Wednesday, May 5, 2010

On being alone

A few days ago, my brother sent me the transcript of a speech delivered to the cadets at West Point by William Deresiewicz, an old and somewhat crusty book critic who likes to flip the occasional metaphorical bird at the literary establishment. It's an interesting, if somewhat rambling discourse, with the gist being that true leadership requires (among other things) introspection, focused concentration, sustained reading, and friendship of the meaningful conversations kind.  All of these activities he says are related to solitude, which is not so much being alone as being able to be present within oneself.* He reserves a few of his tastiest jabs for those who seem to confuse leadership with ambition.

As I get older I run across more people who are semi-permanently on their own. A few are widows, more are divorced, and some just never really managed to pair up for whatever reason. Some have kids at home. A few have parents living with them, or requiring daily care. But one thing they practically all share is a sort of apartness, a combined self-reliance, independence, and seeming ability to live a little more in the moment than those of us who are more permanently entangled.

Perhaps one of the reasons that I have almost always enjoyed being alone is that those are some of my favorite personal traits. I mean, I love people, and no one is more ready to pile a bunch of people into his house or dance stupid in a bar than this guy. But I also like it when the people go away for a while. My favorite days at work are the ones I spend alone in my lab, and the only people I talk to are the baristas at the coffee bar in the bookstore.

I especially like solitude in nature. I can spend hours sitting by a creek or on top of a bluff, studying the infinite variety of trees, leaves, and rocks, listening to the wind and watching the little animals do their little animal things. If you put me somewhere I can hike, I will keep going out until I am too sore to walk. And maybe a short walk after that.

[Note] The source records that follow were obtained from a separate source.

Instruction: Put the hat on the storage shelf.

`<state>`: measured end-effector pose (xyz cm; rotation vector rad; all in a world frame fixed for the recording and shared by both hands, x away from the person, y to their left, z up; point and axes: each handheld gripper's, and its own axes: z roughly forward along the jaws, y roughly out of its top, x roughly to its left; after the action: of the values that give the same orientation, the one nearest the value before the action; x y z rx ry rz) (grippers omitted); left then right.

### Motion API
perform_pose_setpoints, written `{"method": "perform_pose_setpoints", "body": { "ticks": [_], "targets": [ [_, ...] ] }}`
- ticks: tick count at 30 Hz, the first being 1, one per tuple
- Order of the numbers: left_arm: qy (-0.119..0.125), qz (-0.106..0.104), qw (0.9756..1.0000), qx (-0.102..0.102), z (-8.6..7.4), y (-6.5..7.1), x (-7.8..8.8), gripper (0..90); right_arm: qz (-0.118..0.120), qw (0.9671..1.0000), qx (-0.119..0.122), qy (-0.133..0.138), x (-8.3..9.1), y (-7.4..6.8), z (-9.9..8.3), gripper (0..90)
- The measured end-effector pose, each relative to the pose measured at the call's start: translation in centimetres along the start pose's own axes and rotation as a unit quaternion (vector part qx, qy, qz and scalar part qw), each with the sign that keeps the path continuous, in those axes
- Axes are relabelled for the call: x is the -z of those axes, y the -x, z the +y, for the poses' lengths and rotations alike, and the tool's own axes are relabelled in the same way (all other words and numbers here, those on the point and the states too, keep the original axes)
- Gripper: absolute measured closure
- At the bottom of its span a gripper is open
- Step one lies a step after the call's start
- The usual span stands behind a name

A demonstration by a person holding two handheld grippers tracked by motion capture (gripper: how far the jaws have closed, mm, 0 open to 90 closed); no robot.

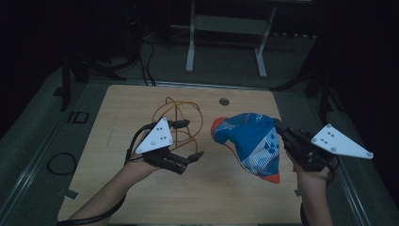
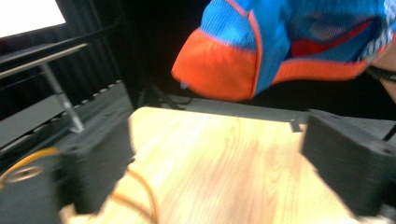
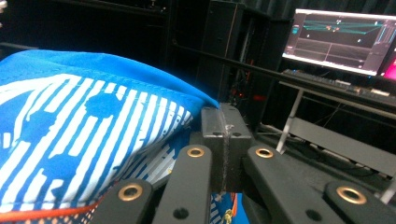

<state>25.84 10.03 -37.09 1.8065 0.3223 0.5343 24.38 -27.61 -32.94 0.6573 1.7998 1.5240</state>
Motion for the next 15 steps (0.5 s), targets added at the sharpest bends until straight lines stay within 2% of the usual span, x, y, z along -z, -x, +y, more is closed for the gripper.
{"method": "perform_pose_setpoints", "body": {
  "ticks": [3, 5, 8, 11, 15],
  "targets": [
    [0.011, 0.021, 0.9996, 0.015, -0.8, -0.2, 1.2, 2.6, -0.005, 1.0, 0.001, 0.003, -0.6, 0.3, 0.6, 90.0],
    [0.014, 0.039, 0.9991, 0.013, -1.3, -0.4, 2.1, 2.6, -0.01, 0.9999, 0.001, 0.005, -1.1, 0.5, 1.0, 90.0],
    [0.017, 0.051, 0.9983, 0.022, -2.2, -0.6, 3.4, 2.6, -0.01, 0.9999, -0.004, 0.009, -1.8, 0.8, 1.6, 90.0],
    [0.013, 0.066, 0.9975, 0.021, -3.3, -0.9, 4.3, 2.6, -0.007, 0.9999, -0.007, 0.011, -2.8, 0.9, 2.1, 90.0],
    [0.008, 0.089, 0.9955, 0.033, -5.3, -1.0, 5.6, 2.5, -0.006, 0.9999, -0.005, 0.009, -4.7, 0.8, 2.8, 90.0]
  ]
}}
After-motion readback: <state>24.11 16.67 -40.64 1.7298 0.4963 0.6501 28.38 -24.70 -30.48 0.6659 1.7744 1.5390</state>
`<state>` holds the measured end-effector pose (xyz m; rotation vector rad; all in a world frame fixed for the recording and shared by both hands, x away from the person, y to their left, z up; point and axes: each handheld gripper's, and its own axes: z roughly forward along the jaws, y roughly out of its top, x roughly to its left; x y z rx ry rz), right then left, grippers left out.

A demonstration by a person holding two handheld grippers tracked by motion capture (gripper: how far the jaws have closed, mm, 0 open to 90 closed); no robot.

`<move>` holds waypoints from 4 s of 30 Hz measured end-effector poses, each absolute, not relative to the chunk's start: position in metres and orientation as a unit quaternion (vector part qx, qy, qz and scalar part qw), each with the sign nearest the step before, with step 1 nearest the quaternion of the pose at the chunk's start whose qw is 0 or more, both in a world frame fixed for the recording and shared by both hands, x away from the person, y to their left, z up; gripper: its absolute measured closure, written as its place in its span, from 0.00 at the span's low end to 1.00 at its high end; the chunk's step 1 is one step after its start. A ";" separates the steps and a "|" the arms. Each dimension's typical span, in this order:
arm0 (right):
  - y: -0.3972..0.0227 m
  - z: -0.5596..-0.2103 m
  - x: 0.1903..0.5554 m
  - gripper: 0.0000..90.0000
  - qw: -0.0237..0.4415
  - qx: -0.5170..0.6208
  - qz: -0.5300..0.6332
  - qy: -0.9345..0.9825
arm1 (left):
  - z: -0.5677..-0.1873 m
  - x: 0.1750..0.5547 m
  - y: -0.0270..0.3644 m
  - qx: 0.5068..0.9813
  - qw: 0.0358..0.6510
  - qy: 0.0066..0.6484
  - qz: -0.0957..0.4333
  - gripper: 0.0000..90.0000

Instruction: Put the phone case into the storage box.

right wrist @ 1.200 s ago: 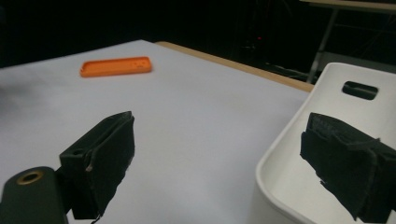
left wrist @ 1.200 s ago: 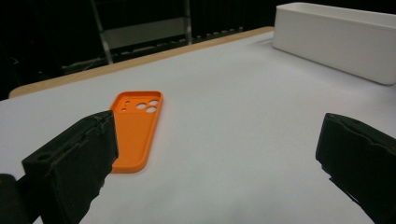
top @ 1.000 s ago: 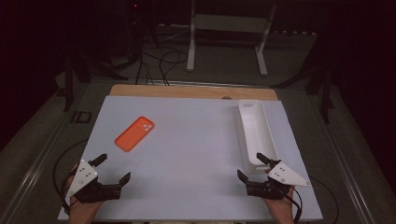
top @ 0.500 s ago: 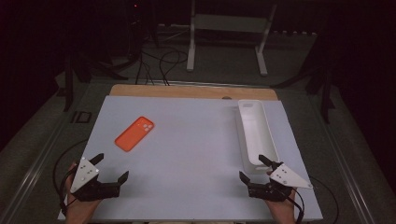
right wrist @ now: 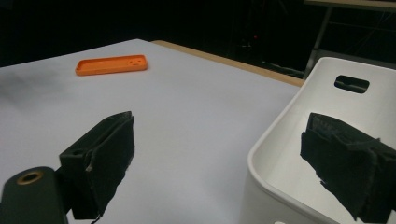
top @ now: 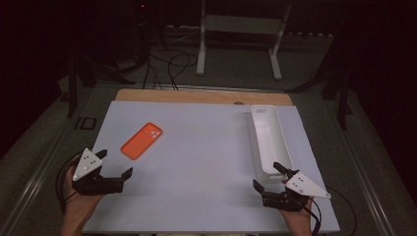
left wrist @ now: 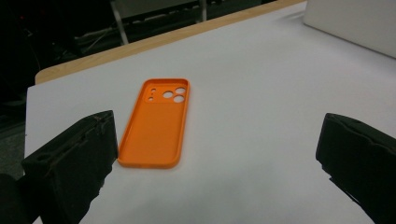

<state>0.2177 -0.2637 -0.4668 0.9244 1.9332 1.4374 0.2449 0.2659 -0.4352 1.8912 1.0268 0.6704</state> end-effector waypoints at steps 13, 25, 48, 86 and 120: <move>-0.264 -0.466 0.219 0.11 0.277 0.345 0.535 0.719 | -0.439 0.286 0.269 0.773 0.394 0.434 0.243 0.00; -0.265 -0.466 0.219 0.11 0.278 0.346 0.534 0.720 | -0.446 0.307 0.272 0.775 0.376 0.452 0.231 0.00; -0.265 -0.466 0.219 0.11 0.277 0.345 0.535 0.720 | -0.458 0.338 0.276 0.793 0.333 0.464 0.212 0.00; -0.264 -0.466 0.220 0.11 0.275 0.345 0.537 0.719 | -0.473 0.370 0.272 0.809 0.293 0.473 0.192 0.00; -0.265 -0.467 0.220 0.11 0.273 0.347 0.536 0.719 | -0.496 0.390 0.273 0.821 0.264 0.478 0.166 0.00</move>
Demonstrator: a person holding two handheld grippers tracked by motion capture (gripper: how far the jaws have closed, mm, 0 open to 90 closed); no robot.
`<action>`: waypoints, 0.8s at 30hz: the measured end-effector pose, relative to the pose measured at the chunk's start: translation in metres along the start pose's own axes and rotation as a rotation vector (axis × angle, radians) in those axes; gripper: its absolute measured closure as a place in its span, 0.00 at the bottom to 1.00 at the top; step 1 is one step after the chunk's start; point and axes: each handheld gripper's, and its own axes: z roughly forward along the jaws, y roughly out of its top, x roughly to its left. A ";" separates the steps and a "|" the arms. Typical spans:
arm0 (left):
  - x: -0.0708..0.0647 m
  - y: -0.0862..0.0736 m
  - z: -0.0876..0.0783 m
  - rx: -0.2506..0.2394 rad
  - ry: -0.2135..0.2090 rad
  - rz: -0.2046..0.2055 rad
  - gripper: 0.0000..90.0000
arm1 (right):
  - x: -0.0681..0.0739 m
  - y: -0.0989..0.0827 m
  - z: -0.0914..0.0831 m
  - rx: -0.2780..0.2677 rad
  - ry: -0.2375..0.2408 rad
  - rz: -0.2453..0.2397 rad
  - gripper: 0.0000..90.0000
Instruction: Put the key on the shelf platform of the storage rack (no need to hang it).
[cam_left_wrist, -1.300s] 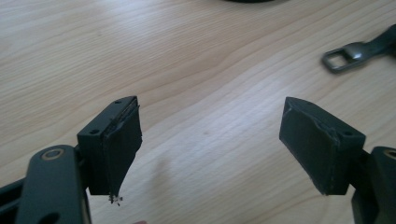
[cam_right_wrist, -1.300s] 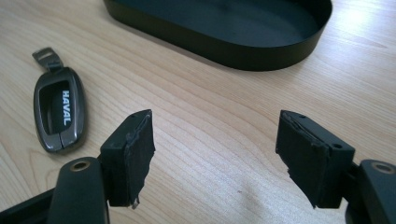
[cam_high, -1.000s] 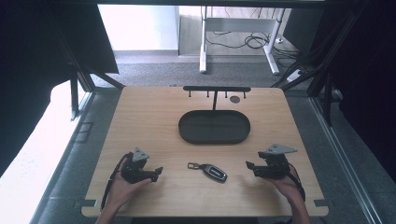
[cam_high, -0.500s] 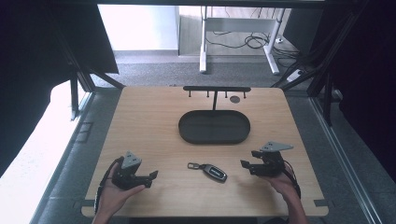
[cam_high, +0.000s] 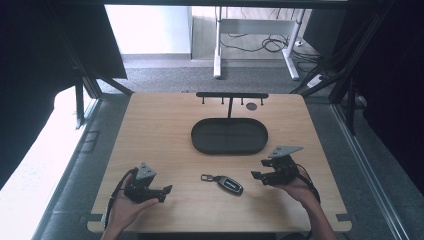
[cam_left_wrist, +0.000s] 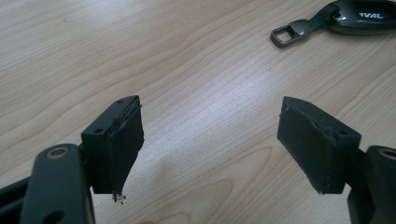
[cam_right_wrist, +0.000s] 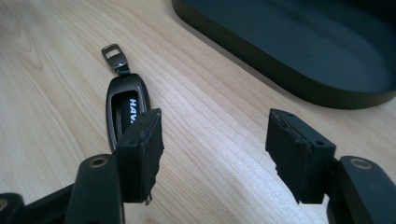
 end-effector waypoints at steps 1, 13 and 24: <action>0.000 0.000 -0.001 -0.005 -0.006 -0.005 0.26 | 0.000 0.004 -0.001 0.007 0.007 -0.007 0.44; -0.003 0.000 -0.005 -0.021 -0.029 -0.008 0.25 | 0.024 0.041 -0.002 0.112 0.068 -0.114 0.45; -0.002 -0.001 -0.006 -0.021 -0.030 0.000 0.26 | 0.046 0.060 0.023 0.216 0.133 -0.182 0.46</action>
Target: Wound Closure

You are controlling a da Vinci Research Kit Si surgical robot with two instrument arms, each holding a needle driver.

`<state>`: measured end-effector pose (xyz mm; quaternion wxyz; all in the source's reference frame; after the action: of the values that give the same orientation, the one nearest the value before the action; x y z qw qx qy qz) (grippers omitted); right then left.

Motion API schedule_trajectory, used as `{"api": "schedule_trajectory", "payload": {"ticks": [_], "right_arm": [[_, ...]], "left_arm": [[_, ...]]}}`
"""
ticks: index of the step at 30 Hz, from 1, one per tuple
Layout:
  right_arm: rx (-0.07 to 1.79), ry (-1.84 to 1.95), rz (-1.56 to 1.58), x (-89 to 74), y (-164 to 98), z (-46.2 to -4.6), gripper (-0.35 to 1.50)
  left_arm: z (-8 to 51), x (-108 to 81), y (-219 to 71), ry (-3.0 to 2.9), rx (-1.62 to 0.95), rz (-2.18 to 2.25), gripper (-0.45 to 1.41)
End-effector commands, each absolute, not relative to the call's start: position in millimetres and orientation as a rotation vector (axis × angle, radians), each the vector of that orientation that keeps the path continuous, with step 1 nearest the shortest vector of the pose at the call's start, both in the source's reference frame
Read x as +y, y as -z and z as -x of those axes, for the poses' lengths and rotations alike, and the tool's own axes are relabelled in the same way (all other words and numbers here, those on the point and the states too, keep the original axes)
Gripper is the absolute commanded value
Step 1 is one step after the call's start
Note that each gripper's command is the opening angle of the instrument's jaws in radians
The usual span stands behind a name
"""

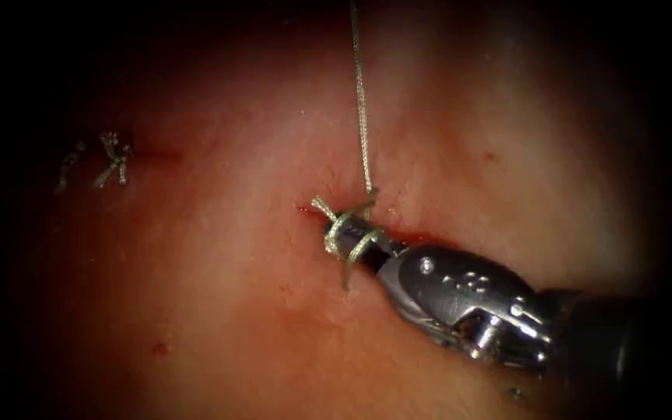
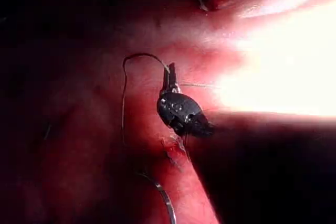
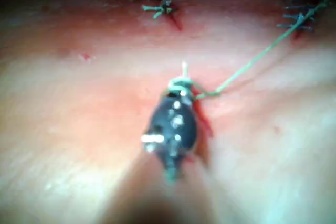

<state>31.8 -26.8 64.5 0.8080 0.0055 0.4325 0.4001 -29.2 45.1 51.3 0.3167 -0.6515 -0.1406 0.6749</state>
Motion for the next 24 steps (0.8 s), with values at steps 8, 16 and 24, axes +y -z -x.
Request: {"api": "schedule_trajectory", "payload": {"ticks": [8,16,24], "right_arm": [[0.911,-0.818,-0.027,-30.3,-64.2,-31.4,-0.35],[0.907,-0.784,-0.048,-33.6,-62.2,-31.1,-0.35],[0.921,-0.757,-0.075,-35.4,-61.0,-31.4,-0.35]], "left_arm": [[33.2,51.2,-53.4,-1.808,-0.342,1.713,-0.45],[35.8,55.3,-54.9,-1.834,-0.331,1.706,-0.45],[37.5,55.2,-55.9,-1.864,-0.327,1.718,-0.45]]}}
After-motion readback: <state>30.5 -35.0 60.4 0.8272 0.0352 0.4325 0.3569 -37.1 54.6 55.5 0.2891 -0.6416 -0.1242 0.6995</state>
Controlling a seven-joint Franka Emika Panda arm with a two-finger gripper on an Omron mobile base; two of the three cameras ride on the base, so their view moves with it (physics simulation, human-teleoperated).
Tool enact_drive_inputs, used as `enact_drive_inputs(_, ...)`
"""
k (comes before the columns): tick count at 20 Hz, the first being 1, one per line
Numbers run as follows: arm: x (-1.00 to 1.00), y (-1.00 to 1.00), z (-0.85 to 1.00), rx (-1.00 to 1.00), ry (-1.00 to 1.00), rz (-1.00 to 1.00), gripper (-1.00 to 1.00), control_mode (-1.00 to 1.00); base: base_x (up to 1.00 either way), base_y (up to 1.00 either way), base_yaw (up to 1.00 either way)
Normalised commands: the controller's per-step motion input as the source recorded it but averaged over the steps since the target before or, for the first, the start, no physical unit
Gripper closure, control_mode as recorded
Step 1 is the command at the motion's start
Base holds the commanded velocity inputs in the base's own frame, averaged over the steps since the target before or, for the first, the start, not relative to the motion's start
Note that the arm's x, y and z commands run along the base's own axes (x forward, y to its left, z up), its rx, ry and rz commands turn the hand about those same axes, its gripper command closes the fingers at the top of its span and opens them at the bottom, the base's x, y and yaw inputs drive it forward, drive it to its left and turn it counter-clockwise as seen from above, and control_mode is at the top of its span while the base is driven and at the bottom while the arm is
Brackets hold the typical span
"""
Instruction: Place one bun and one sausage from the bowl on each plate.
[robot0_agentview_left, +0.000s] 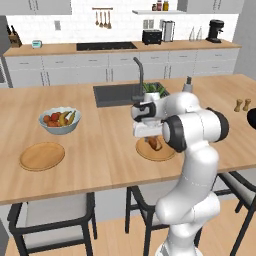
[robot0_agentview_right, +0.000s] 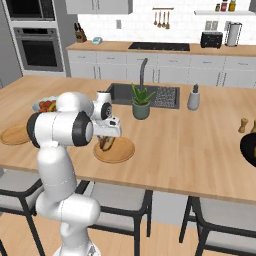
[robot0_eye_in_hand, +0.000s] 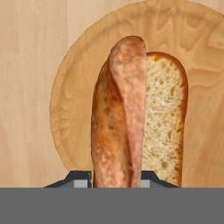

One exception to this love affair with myself occurred immediately after my first marriage split up. I kept finding myself in my crappy little apartment full of hand me down furniture, increasingly desperate to talk to someone on the phone, or to go somewhere that other people would be. They didn't have this fancy Internet thing back then, so there was no YouTube or Facebook to keep me company. Besides, the ex took the computer, so I couldn't even go on Prodigy® and do whatever you were supposed to do on Prodigy®.

I can still remember the moment -- it was a Sunday evening about three weeks after I moved into the apartment -- when I reached for the phone and thought, "Wait. If you are sitting alone and you can't stand the company, then something is terribly wrong." I put the phone down and started working on my self. I only made it a couple of hours that night, but it got better over time.

Someone said once that love is the uncomfortable realization that there is someone in the world besides oneself who is really real. I think it's also the process of surrendering the apartness. Some people think you're not really in love until two people have more or less completely fused to share one life. Many of the more experienced** people I know are a little more circumspect, and generally try to find a balance between "me" and "us".

In the end, that's something that each of us has to decide for ourselves. Which of course, requires solitude.


*I may have added that last part.

** I mean old, not slutty. Not that the two are mutually exclusive.

1 comment:

  1. there are about a thousand things i like about this post... but among them "to be present within oneself" and that love is "the process of surrendering the apartness".

    i think i'm about halfway there... for now? i've got a great dog.